▸ **Collected data**
◇ ◇ ◇
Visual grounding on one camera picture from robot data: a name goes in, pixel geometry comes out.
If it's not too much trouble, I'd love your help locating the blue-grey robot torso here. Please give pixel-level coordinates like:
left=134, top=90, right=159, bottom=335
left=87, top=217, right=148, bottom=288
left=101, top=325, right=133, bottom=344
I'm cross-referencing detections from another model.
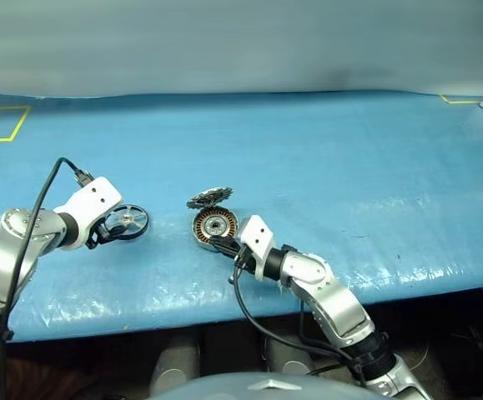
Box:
◇ ◇ ◇
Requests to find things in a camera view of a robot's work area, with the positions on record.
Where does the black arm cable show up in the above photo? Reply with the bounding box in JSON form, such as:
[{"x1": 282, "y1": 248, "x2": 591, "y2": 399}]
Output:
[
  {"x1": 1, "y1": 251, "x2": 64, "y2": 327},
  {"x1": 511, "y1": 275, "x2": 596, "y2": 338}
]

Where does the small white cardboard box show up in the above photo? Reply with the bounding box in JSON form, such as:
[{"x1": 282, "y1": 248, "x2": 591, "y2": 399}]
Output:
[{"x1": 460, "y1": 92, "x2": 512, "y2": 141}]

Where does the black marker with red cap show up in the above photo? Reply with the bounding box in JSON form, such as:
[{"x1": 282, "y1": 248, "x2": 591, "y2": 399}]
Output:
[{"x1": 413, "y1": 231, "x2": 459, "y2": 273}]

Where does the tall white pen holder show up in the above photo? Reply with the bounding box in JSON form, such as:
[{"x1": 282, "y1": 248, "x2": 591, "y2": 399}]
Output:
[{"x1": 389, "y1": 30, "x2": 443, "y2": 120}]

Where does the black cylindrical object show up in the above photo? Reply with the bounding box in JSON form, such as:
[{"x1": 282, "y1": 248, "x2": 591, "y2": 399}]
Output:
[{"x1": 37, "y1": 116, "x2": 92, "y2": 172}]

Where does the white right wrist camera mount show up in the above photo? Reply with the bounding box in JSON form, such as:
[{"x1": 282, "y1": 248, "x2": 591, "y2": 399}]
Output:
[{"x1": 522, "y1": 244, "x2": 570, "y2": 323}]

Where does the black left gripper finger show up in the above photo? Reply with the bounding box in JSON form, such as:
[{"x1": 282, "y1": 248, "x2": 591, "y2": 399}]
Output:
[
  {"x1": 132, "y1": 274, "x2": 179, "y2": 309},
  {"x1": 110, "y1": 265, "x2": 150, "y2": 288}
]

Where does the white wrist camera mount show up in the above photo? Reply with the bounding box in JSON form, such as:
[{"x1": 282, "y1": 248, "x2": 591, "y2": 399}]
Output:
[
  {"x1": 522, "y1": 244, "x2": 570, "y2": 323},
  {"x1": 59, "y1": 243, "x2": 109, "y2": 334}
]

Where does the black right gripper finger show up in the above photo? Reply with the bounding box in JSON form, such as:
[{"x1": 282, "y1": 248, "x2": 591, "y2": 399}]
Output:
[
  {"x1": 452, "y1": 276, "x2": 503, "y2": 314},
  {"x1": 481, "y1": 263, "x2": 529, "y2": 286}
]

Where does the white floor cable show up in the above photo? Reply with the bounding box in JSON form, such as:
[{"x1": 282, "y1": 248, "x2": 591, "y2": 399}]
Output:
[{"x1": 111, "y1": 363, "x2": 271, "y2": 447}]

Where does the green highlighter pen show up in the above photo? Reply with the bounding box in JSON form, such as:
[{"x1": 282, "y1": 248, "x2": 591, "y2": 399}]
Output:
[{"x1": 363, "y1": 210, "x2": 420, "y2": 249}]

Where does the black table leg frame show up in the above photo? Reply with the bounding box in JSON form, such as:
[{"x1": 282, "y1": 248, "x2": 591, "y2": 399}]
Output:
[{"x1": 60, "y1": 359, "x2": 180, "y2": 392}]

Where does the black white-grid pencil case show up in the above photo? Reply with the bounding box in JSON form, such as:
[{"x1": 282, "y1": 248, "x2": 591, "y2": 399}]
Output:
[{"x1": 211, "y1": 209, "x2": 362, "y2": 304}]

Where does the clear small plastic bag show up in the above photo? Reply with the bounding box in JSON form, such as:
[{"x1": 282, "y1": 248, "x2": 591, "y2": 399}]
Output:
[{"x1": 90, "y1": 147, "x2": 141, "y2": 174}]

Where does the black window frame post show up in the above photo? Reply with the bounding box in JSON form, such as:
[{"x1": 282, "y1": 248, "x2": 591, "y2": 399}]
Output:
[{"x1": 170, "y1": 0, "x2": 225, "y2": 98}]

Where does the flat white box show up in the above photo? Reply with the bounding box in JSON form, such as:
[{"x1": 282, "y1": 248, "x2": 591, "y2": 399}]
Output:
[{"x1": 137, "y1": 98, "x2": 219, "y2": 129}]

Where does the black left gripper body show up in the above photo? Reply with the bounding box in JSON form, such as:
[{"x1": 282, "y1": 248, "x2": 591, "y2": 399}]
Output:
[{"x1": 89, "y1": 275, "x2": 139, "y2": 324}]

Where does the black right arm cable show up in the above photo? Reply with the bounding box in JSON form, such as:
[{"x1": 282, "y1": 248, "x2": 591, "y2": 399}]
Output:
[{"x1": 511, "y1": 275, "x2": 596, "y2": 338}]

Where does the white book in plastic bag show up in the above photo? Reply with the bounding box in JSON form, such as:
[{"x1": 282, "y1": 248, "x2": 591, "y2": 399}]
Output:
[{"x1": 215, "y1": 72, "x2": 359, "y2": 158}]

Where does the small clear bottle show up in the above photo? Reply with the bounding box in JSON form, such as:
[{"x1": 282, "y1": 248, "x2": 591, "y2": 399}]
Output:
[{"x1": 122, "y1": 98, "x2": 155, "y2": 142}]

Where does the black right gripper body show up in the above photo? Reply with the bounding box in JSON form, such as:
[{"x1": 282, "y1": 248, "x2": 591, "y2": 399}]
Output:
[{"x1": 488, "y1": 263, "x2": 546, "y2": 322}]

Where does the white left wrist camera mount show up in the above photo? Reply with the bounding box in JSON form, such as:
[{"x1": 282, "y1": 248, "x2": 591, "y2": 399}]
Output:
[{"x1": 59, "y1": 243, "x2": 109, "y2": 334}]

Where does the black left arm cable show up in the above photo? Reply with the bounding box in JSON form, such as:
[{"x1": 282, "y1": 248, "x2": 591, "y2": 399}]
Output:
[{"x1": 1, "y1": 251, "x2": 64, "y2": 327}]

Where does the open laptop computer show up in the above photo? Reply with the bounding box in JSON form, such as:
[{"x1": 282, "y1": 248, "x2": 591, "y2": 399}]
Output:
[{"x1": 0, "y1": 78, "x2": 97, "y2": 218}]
◇ ◇ ◇
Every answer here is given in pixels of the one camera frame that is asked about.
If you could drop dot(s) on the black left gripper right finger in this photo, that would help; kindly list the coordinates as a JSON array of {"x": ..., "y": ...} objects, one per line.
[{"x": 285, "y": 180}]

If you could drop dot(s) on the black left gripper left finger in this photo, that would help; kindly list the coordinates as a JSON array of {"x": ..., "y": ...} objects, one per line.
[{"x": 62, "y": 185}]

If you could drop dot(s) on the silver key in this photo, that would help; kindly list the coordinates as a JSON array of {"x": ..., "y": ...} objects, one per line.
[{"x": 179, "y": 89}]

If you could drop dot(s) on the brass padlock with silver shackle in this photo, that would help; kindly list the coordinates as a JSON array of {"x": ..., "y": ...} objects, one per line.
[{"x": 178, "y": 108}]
◇ ◇ ◇
▸ **Goal of the exercise**
Copy out every line from the data above in which the word "clear" occurs.

▸ **Solution to this task**
Where does the clear small plastic bag show up in the above photo? Reply with the bounding box in JSON form, such as:
Where does the small clear bottle show up in the above photo? Reply with the bounding box in JSON form, such as:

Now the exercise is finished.